Oceans North strives to use the best available information in collaboration with northerners and indigenous organizations to support a vibrant Arctic environment and healthy northern communities.

Relying on Indigenous Knowledge

Indigenous Knowledge is key to developing conservation solutions that consider the broad context of life in the Arctic and support traditional and sustainable uses of the marine environment, such as subsistence hunting and harvesting. Many of our projects are proposed and initiated by Indigenous Knowledge experts. In all our efforts, we seek guidance and advice from local elders, harvesters and community members.

We also recognize that management strategies in Indigenous regions must be based on accumulated Indigenous Knowledge and that Indigenous managers must oversee this work.

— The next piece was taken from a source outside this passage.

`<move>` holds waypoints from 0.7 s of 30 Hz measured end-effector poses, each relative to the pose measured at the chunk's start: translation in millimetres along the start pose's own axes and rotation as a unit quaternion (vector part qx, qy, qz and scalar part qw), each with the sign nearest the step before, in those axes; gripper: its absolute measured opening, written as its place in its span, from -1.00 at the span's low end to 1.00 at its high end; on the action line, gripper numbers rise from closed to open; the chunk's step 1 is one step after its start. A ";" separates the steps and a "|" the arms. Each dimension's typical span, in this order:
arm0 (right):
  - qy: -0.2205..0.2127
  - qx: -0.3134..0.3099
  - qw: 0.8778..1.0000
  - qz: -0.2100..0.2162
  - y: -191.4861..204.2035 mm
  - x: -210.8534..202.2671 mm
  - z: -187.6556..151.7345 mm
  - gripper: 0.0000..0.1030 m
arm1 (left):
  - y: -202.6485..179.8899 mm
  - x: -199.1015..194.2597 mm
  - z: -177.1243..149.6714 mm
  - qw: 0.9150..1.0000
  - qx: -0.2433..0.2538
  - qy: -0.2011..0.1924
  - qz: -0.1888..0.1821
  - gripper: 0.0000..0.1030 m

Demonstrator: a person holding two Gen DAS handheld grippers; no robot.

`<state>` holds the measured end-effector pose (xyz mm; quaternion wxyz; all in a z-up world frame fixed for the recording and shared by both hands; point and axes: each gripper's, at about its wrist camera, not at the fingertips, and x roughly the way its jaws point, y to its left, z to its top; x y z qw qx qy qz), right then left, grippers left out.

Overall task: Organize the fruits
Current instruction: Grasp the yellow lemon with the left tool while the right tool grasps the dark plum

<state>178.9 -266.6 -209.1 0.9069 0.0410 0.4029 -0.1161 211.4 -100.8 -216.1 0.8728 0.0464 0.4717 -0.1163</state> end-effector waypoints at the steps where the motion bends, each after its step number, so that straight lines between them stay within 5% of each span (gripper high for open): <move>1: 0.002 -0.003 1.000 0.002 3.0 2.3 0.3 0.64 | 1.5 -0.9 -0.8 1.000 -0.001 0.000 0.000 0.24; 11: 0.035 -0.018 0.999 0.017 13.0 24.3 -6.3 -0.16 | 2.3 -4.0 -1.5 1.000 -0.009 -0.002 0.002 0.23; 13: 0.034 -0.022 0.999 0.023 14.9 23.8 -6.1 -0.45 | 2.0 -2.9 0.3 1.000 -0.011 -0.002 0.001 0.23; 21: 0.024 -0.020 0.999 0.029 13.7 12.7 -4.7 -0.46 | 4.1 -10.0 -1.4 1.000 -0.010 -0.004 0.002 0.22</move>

We are in the midst of an exciting paradigm shift in which the overarching conservation objective for sensitive areas in the North is no longer described as an effort to protect such areas from human activity. Indigenous leadership has taught us that it is possible to protect sensitive areas for many reasons, including for communities. This recognizes that peoples with a strong harvesting culture have the most to gain from sound conservation and locals have the most to contribute in management of sensitive ecological areas.

Science-Based Solutions

Scientific methods provide essential tools that can help northern regions detect, understand and respond to environmental changes that are observed locally, nationally or globally. In a period of fast-paced environmental change, we look to scientific innovations and new research to support our work.

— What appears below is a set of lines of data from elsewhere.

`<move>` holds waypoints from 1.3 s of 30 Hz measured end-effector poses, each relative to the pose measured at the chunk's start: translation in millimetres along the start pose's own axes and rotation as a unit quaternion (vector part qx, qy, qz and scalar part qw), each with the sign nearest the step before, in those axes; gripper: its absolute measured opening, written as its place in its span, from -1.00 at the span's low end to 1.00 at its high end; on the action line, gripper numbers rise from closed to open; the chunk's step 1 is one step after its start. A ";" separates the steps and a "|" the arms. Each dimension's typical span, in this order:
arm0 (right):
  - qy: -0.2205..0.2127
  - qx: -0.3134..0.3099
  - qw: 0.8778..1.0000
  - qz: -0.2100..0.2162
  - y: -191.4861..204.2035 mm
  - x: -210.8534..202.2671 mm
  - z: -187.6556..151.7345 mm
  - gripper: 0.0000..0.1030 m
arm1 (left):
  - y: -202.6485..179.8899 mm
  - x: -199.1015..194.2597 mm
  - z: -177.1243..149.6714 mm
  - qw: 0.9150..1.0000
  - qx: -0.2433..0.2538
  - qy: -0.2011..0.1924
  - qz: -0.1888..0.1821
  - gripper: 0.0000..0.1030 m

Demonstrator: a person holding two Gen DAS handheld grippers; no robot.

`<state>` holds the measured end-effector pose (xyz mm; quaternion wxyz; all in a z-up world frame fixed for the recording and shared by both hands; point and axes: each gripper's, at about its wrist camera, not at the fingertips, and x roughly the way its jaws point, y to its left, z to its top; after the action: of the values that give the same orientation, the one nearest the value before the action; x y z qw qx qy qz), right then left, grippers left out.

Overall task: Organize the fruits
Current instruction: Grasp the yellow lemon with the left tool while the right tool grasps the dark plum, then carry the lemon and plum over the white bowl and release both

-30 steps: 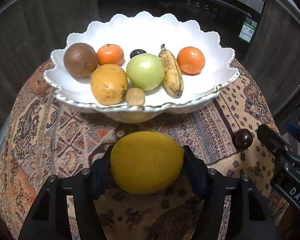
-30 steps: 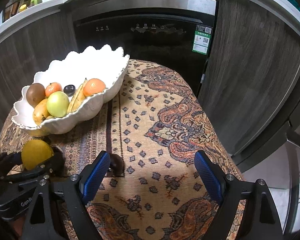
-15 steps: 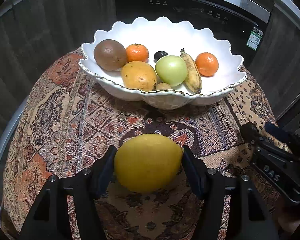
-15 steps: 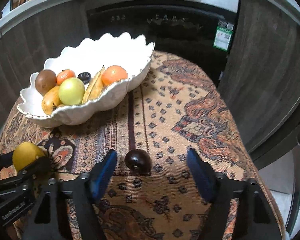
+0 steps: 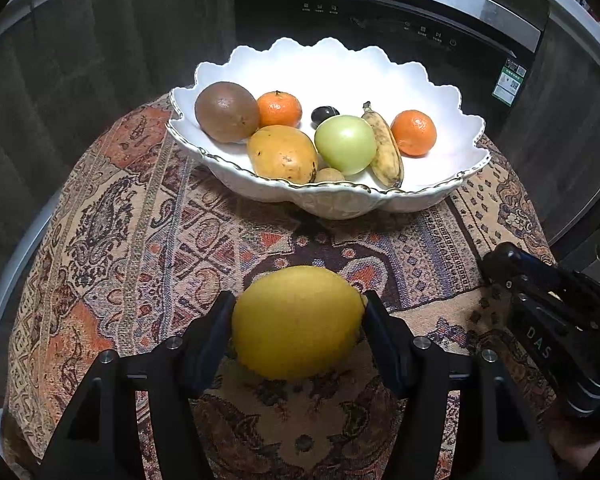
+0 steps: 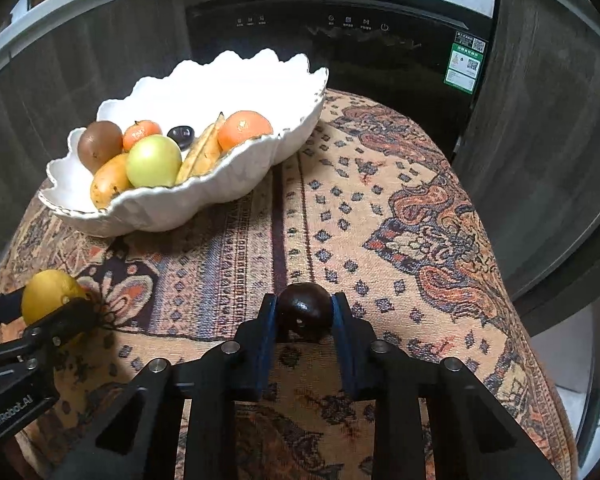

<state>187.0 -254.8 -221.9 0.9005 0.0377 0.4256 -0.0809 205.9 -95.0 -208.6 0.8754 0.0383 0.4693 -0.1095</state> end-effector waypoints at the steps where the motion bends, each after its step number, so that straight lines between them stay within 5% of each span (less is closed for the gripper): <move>1: -0.003 -0.001 1.000 0.001 0.4 -2.8 0.8 -0.46 | 0.1 -1.5 0.3 1.000 0.000 -0.001 -0.001 0.21; 22: -0.062 -0.013 0.998 0.023 21.3 -62.7 31.5 -0.46 | 14.3 -61.9 26.9 0.999 0.004 -0.053 -0.009 0.20; 39: -0.088 -0.011 0.996 0.031 26.6 -66.5 101.9 -0.46 | 16.3 -56.0 99.5 0.997 0.017 -0.076 -0.010 0.20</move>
<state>227.7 -235.0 -105.9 0.9370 0.0340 0.3438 -0.0513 260.5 -87.3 -107.4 0.9064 0.0402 0.4002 -0.1287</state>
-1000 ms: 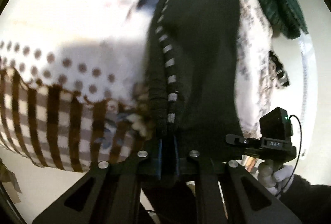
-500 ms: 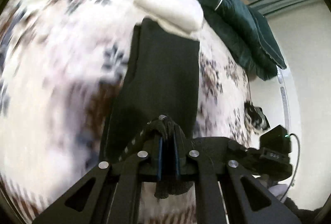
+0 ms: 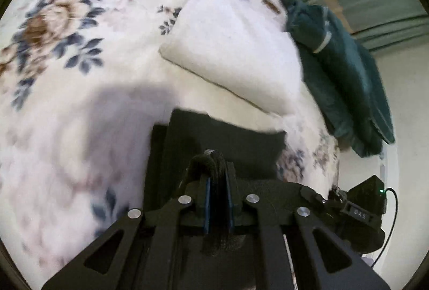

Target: Fold small clothes

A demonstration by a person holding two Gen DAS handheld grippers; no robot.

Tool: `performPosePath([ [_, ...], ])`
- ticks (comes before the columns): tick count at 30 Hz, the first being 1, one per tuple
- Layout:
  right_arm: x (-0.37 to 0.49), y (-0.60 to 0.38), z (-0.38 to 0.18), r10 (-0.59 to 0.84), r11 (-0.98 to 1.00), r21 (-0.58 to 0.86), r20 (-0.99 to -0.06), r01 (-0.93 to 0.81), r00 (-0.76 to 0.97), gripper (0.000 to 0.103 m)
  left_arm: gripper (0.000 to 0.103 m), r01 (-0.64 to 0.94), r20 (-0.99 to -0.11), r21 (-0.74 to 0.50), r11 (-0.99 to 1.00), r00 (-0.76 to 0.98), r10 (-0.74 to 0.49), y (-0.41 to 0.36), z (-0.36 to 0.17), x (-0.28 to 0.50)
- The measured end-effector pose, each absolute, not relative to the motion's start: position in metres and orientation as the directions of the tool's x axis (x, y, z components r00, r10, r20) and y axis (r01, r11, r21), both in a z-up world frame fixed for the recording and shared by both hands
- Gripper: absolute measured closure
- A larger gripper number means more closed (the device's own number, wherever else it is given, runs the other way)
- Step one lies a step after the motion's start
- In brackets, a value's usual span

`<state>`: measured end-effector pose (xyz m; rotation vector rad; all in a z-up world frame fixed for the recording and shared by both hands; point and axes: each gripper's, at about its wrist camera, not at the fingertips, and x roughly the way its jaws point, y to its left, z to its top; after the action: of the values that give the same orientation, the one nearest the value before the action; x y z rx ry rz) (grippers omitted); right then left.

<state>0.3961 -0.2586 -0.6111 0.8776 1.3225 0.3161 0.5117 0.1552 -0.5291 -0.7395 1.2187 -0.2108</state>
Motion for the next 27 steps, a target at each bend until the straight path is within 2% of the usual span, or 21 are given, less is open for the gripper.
performPosePath([
  [4, 0.443, -0.262, -0.643, 0.674, 0.629, 0.704, -0.705, 0.328, 0.221, 0.086, 0.092, -0.300, -0.751, -0.660, 0.689, 0.307, -0.585, 0.157, -0.563, 0.542],
  [7, 0.461, -0.272, -0.660, 0.710, 0.574, 0.723, -0.673, 0.385, 0.205, 0.084, 0.088, -0.337, -0.689, -0.725, 0.601, 0.323, -0.649, 0.167, -0.573, 0.544],
  [8, 0.464, -0.276, -0.663, 0.720, 0.555, 0.732, -0.661, 0.396, 0.211, 0.084, 0.083, -0.351, -0.658, -0.751, 0.559, 0.338, -0.673, 0.172, -0.575, 0.542],
  [12, 0.461, -0.292, -0.669, 0.750, 0.479, 0.761, -0.614, 0.437, 0.246, 0.080, 0.074, -0.384, -0.591, -0.804, 0.454, 0.423, -0.687, 0.192, -0.579, 0.545],
  [14, 0.460, -0.298, -0.669, 0.754, 0.455, 0.770, -0.600, 0.448, 0.265, 0.077, 0.057, -0.377, -0.583, -0.811, 0.447, 0.459, -0.671, 0.199, -0.577, 0.551],
  [17, 0.462, -0.309, -0.664, 0.743, 0.443, 0.784, -0.592, 0.434, 0.312, 0.066, 0.055, -0.347, -0.611, -0.791, 0.503, 0.453, -0.649, 0.198, -0.571, 0.561],
  [19, 0.466, -0.316, -0.657, 0.731, 0.439, 0.789, -0.592, 0.431, 0.339, 0.054, 0.055, -0.310, -0.640, -0.767, 0.562, 0.436, -0.633, 0.194, -0.565, 0.560],
  [21, 0.469, -0.321, -0.649, 0.708, 0.477, 0.771, -0.621, 0.421, 0.335, 0.053, 0.055, -0.258, -0.666, -0.737, 0.625, 0.435, -0.606, 0.188, -0.553, 0.551],
  [23, 0.471, -0.325, -0.641, 0.679, 0.559, 0.735, -0.671, 0.384, 0.297, 0.046, 0.055, -0.225, -0.714, -0.671, 0.706, 0.451, -0.535, 0.187, -0.540, 0.532],
  [25, 0.466, -0.329, -0.636, 0.648, 0.637, 0.693, -0.718, 0.337, 0.254, 0.023, 0.055, -0.198, -0.730, -0.622, 0.758, 0.497, -0.470, 0.188, -0.525, 0.497],
  [27, 0.457, -0.331, -0.636, 0.633, 0.686, 0.664, -0.746, 0.297, 0.206, 0.015, 0.053, -0.191, -0.737, -0.603, 0.774, 0.504, -0.450, 0.187, -0.517, 0.452],
])
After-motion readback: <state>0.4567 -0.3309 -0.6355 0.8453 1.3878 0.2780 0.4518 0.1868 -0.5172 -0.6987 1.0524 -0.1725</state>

Knowledge-driven solutions are critical to the long-term health of Canada’s northern waters and the Indigenous peoples who live there. We support and carry out a variety of projects that draw on both Indigenous and local sources of knowledge as well as scientific methods. Some recent examples include:

  • Hudson Bay Beluga Project: This joint project with federal scientists and Arviat hunters studied the world’s largest summer population of beluga whales. The Inuit Heritage Trust also documented an ancient Inuit hunting camp in the region.
  • Darnley Bay marine mammal research: Oceans North collaborated with Inuvialuit to document beluga use of inshore waters in the western Arctic’s Darnley Bay using both acoustic monitoring and Indigenous Knowledge.
  • Acoustic monitoring for marine mammals and ice edge analysis in Tasiujaq (formerly Eclipse Sound): This multiyear acoustic study has worked closely with Pond Inlet hunters and trappers and relied on their knowledge. The research is monitoring narwhals’ response to ship traffic in the sound. In another project, cameras were set up to take time-lapse photographs that track the floe edge from spring breakup to fall ice formation.